La magie d'un livre sur une île perdue en pleine mer, menacée par la violence: voilà la recette du roman Mister Pip du Néo-Zélandais Lloyd Jones, et elle marche très bien. Je n'ai jamais lu de roman néo-zélandais, et je ne connais rien de ce pays à part l'agneau surgelé. Je crois que Mister Pip ne sera pas mon dernier roman de ce coin du monde.

L'action se déroule sur l'île de Bougainville, quelque part dans l'océan Pacifique. On ne nomme pas l'île; ce qui importe, c'est la guerre civile entre les Peaux-Rouges et les rebelles qui fait souffrir la population civile. Sur l'île, il ne reste qu'un seul homme blanc, les autres ayant fui. Il s'appelle Mr. Watts, il est instituteur, et sa meilleure élève sera la petite Matilda.

À cause du conflit, l'île est isolée de tout contact avec le monde, ce qui veut dire qu'aucun matériel scolaire ne passe. La classe de Matilda, quatorze ans, se retrouve avec un seul livre: De grandes espérances de Charles Dickens. Tout au long de l'année, Mr. Watts fera sa classe autour de ce livre et autour de Pip, son personnage principal.

Sur fond de Londres dickensien, Matilda et ses amis découvriront le bien et le mal. De grandes espérances est un roman d'initiation, et eux aussi apprendront à distinguer entre les ennemis et les amis, entre la fidelité et la vengeance. Dolores, la mère de Matilda, étant très chrétienne, verra d'un mauvais oeil ce vaste roman où le Malin a toujours son mot à dire. On dirait que la foi de Dolores a chassé le père de Matilda, parti chercher fortune en Australie.

Les adultes du village de Matilda viendront, eux, raconter leurs histoires, leurs connaissances, leurs versions des Grandes espérances. Finalement, ce roman traite la concurrence et de l'interférence des grandes histoires qui nous forment et qui parlent pour nous.

Hélas, la guerre civile aura le dernier mot. Les gens de cette île tropicale seront les jouets des deux factions en guerre, comme c'est le cas dans tous les conflits. Ils ont entendu parler de Mr. Pip, et maintenant ces soldats improvisés veulent sa peau. Frustrés, car c'est un être imaginaire, ils s'en prennent au petit peuple.

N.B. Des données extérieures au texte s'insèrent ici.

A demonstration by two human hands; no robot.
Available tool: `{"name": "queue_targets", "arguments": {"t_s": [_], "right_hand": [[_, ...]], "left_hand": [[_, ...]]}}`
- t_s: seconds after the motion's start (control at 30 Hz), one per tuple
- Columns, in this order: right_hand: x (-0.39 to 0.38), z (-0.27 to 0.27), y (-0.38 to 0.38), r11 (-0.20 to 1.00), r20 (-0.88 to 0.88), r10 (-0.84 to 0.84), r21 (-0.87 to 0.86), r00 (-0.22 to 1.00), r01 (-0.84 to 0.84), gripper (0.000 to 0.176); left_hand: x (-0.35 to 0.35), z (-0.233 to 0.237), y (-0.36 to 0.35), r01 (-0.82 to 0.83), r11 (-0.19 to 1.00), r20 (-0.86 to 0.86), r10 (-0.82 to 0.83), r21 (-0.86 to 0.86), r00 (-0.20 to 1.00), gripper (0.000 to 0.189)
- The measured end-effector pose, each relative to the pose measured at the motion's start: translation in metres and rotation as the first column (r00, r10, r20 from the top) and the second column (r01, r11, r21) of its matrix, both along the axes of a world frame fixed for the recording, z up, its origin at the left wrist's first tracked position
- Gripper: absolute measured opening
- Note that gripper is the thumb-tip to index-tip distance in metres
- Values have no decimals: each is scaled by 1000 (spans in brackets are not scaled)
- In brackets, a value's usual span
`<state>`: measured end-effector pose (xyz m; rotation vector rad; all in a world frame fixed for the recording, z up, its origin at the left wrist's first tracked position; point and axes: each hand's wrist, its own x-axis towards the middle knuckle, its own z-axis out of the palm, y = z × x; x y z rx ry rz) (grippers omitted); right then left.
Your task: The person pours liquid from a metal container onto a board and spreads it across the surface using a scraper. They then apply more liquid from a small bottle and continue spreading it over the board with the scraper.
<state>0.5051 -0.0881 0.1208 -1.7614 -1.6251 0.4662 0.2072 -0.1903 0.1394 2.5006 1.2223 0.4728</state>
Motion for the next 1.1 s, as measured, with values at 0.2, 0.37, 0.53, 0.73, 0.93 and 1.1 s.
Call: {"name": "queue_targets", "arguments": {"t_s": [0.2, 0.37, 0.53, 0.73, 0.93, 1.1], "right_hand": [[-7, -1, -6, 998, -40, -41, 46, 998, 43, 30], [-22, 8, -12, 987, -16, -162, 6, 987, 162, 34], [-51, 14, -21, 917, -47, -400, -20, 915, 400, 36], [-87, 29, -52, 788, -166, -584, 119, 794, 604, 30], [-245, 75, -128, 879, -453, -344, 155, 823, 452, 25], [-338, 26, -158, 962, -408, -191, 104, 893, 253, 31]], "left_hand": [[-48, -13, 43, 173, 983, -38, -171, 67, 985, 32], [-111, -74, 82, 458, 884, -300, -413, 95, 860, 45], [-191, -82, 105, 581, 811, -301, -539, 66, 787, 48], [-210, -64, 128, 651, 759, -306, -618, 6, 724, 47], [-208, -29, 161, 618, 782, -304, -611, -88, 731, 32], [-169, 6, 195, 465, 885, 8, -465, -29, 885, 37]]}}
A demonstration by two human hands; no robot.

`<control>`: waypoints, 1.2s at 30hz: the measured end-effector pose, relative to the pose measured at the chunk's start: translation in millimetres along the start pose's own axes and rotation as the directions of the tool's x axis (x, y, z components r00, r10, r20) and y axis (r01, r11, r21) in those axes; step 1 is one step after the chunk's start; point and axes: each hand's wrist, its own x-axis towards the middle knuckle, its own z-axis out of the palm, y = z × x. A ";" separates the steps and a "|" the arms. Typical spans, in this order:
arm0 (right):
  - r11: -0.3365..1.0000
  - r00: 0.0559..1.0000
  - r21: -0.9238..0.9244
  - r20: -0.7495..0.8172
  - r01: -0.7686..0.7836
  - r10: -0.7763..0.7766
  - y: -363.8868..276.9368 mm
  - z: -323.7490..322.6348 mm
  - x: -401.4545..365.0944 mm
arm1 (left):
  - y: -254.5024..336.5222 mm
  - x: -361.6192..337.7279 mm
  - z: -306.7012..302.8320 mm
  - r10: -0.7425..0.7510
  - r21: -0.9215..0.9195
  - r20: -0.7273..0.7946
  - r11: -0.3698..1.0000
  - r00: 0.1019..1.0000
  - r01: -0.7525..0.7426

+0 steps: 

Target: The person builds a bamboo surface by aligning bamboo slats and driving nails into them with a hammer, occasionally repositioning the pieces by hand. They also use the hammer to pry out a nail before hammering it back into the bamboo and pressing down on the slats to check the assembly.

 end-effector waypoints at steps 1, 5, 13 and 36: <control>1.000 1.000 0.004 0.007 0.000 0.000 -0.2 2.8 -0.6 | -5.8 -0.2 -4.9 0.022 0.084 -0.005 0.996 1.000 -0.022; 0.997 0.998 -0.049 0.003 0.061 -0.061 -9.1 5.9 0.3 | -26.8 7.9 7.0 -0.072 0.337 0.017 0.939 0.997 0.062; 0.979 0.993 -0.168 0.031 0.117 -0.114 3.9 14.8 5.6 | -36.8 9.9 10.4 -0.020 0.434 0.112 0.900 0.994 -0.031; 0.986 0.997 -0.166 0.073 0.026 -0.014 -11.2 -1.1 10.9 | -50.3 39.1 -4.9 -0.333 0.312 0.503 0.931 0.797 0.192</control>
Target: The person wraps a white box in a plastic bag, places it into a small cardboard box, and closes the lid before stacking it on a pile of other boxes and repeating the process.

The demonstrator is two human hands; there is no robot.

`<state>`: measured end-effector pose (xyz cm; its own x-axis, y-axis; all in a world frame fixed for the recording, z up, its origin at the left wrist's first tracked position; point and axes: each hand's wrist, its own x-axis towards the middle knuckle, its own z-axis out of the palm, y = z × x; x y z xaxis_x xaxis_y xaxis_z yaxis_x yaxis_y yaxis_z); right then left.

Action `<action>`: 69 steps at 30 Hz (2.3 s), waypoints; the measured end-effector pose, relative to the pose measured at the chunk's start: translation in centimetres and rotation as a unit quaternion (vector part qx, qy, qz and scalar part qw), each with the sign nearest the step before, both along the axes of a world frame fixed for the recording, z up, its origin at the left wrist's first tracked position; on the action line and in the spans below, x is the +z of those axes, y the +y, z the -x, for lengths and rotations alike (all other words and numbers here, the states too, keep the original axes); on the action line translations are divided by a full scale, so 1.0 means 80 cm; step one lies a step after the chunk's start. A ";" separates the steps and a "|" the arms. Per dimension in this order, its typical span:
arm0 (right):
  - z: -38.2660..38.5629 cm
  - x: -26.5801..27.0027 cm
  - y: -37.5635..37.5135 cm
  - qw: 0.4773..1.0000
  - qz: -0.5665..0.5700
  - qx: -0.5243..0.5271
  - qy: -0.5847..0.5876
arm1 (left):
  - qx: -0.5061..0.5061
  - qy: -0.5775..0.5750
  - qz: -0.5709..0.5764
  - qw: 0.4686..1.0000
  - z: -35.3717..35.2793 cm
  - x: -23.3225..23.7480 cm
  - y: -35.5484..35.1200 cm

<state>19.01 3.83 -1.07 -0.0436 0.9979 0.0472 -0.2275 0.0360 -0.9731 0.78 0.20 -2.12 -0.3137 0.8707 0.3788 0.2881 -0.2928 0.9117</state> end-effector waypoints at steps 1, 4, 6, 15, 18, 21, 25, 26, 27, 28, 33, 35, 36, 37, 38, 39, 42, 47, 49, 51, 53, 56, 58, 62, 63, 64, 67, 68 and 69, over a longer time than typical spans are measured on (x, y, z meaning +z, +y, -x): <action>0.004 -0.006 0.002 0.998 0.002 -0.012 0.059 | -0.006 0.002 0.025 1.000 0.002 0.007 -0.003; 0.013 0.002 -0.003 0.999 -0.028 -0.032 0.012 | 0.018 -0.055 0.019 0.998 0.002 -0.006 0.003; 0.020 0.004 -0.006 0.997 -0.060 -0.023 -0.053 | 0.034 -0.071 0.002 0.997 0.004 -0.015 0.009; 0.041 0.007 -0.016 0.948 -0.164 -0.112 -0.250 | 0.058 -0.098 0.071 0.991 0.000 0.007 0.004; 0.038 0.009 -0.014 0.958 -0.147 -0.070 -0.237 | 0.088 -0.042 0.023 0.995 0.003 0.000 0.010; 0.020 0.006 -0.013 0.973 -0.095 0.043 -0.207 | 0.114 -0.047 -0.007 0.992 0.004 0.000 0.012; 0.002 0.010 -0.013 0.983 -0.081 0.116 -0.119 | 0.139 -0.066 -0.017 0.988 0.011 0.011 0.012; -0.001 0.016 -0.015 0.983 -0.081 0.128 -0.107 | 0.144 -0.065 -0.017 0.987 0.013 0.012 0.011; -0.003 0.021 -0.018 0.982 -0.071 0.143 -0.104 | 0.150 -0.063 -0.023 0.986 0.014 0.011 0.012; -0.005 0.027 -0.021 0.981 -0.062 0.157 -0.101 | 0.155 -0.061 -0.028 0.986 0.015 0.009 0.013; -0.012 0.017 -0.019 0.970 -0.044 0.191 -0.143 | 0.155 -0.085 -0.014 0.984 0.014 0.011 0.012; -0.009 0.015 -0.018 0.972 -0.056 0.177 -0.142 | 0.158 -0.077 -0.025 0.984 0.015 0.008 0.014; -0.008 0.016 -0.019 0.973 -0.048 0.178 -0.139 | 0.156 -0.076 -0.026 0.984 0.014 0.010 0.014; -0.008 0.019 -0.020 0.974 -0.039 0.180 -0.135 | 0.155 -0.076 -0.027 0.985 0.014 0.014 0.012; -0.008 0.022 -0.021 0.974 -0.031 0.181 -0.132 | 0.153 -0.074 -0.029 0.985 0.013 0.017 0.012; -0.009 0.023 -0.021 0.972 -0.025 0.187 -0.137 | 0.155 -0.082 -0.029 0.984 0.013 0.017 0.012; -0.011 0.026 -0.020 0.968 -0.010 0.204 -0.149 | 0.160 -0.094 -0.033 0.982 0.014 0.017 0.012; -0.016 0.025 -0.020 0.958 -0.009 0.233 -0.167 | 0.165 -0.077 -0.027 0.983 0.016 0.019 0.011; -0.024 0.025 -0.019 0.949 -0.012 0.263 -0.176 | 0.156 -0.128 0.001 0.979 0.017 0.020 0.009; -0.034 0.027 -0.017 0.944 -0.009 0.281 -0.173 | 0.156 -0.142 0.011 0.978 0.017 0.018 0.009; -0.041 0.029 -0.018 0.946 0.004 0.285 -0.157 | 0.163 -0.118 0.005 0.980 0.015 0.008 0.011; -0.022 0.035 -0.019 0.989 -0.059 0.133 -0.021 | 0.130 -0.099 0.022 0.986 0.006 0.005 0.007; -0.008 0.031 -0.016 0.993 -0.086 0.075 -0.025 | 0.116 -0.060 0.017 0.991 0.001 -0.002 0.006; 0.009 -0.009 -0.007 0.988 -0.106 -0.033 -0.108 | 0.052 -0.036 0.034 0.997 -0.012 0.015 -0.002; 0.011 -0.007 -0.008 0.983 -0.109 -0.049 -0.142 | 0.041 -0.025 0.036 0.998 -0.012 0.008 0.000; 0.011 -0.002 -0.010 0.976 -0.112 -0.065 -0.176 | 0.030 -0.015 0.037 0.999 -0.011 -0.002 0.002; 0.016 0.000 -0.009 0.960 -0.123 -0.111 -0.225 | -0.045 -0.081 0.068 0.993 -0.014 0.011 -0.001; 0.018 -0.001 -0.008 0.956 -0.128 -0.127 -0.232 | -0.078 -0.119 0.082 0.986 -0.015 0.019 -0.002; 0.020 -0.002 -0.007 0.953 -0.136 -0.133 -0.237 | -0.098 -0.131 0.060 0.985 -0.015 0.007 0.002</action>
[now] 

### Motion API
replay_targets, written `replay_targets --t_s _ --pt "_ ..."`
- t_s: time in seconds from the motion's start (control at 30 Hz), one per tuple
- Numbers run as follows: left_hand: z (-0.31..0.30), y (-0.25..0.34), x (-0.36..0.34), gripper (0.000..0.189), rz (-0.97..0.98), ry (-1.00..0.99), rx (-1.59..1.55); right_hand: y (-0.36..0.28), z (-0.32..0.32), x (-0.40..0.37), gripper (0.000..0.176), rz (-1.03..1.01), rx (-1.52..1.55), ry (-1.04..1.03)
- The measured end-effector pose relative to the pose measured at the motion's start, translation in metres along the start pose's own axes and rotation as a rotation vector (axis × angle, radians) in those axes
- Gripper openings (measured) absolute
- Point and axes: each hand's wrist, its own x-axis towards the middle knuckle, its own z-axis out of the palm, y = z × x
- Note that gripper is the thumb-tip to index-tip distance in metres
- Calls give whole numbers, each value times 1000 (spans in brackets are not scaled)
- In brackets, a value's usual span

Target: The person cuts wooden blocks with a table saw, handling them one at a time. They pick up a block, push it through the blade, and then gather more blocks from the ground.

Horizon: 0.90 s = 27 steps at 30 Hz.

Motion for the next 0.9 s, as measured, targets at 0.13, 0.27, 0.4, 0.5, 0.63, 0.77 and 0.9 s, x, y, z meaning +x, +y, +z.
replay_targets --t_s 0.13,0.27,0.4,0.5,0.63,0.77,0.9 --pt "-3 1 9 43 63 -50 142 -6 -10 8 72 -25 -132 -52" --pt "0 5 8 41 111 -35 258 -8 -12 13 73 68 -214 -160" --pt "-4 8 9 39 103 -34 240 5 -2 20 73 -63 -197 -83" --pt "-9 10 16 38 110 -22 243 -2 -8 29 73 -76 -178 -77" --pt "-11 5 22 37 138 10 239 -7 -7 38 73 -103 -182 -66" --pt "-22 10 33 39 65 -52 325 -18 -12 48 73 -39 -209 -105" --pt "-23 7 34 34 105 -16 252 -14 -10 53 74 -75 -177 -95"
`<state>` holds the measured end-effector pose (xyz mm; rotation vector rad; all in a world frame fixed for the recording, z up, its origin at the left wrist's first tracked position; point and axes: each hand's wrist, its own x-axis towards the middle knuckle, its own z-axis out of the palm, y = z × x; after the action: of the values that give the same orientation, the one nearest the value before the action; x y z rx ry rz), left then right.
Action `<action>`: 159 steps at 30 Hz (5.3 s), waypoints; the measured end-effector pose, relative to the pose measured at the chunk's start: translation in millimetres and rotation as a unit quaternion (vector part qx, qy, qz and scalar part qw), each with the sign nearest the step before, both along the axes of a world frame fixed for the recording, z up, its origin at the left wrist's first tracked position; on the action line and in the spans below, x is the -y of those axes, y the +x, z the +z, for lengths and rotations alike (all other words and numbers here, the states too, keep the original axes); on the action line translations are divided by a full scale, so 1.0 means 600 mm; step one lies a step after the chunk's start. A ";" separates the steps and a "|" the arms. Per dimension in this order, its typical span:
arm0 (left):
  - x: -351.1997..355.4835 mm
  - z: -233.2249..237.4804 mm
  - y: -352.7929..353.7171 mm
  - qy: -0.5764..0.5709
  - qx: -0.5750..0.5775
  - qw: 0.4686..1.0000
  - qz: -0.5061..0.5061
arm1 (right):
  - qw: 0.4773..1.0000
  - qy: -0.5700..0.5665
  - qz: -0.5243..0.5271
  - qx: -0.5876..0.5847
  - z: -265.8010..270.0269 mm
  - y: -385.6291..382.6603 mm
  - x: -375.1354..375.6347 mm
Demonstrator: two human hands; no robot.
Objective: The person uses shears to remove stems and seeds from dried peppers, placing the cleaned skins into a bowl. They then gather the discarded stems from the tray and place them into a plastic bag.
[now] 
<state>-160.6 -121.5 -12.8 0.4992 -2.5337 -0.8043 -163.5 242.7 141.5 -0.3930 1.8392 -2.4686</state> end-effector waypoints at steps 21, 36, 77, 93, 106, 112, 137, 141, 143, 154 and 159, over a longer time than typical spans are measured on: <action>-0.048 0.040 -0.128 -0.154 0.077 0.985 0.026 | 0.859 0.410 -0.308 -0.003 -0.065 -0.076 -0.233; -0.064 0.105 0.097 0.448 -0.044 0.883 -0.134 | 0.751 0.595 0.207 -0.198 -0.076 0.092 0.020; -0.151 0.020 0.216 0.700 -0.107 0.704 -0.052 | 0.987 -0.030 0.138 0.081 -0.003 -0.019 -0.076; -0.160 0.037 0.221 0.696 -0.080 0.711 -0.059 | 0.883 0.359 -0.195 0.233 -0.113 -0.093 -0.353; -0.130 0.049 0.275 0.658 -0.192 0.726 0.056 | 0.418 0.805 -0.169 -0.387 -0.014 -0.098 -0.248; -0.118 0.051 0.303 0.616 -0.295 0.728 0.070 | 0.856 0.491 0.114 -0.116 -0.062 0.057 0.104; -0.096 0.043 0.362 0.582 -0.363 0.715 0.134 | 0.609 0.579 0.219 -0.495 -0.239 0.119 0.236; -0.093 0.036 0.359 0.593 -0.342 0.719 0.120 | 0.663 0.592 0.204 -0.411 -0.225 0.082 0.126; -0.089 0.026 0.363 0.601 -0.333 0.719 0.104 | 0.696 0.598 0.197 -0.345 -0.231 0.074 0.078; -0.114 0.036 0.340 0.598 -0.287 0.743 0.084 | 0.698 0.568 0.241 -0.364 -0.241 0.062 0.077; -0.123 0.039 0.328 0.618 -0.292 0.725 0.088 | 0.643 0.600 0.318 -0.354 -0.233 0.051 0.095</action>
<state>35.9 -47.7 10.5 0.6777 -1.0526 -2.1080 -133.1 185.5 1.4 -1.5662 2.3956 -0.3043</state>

C'est suite à ces conflits - je m'empêche de trop vous en dire - que Matilda se retrouvera dans le vaste monde. Elle aura l'occasion de tomber sur la vraie version du roman de Dickens, qui est bien différente de l'histoire que Mr. Watts racontait à sa classe. Matilda est déçue, oui, mais pas pour longtemps. Car elle est devenue une lectrice, et le monde est à elle.

Mister Pip

Lloyd Jones traduit par Valérie Bourgeois Michel Lafon, 258 pages, 24,95$.